* [Work instructions] Please repeat the lines below exactly. Begin with the line containing "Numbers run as" and go on through the line containing "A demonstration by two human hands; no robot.".

* [Given data]
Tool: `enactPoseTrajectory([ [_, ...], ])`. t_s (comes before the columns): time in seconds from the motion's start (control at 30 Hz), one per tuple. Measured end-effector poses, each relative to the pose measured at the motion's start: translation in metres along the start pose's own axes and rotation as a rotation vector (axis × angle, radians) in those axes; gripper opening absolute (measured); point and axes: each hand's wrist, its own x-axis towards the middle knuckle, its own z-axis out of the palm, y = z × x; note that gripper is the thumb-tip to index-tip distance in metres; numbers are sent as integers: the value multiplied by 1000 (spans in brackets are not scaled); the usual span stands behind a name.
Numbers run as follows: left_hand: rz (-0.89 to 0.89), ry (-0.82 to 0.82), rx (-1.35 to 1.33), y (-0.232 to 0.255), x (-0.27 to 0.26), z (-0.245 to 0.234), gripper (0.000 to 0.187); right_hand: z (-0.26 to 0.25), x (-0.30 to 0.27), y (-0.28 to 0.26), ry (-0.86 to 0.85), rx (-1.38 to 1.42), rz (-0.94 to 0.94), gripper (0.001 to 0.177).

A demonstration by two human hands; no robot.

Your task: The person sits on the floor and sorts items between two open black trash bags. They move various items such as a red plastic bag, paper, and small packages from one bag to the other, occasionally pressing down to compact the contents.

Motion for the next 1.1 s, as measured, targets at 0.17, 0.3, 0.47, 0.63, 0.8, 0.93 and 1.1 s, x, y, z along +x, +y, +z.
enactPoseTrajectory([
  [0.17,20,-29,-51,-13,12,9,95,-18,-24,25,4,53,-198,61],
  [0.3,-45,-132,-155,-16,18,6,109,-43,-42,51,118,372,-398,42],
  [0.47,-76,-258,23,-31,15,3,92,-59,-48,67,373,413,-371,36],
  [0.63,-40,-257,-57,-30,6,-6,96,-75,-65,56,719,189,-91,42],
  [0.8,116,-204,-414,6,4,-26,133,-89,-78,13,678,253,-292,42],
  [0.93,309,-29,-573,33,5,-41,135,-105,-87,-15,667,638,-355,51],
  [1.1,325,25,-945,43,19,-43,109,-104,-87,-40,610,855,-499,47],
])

* [Problem solution]
Numbers run as follows: left_hand: rz (-0.89 to 0.89), ry (-0.82 to 0.82), rx (-1.35 to 1.33), y (-0.232 to 0.255), x (-0.27 to 0.26), z (-0.245 to 0.234), gripper (0.000 to 0.187); right_hand: z (-0.26 to 0.25), x (-0.30 to 0.27), y (-0.28 to 0.26), ry (-0.86 to 0.85), rx (-1.38 to 1.42), rz (-0.94 to 0.94), gripper (0.001 to 0.177).

A demonstration by two human hands; no robot.

Nothing else is needed to complete the answer.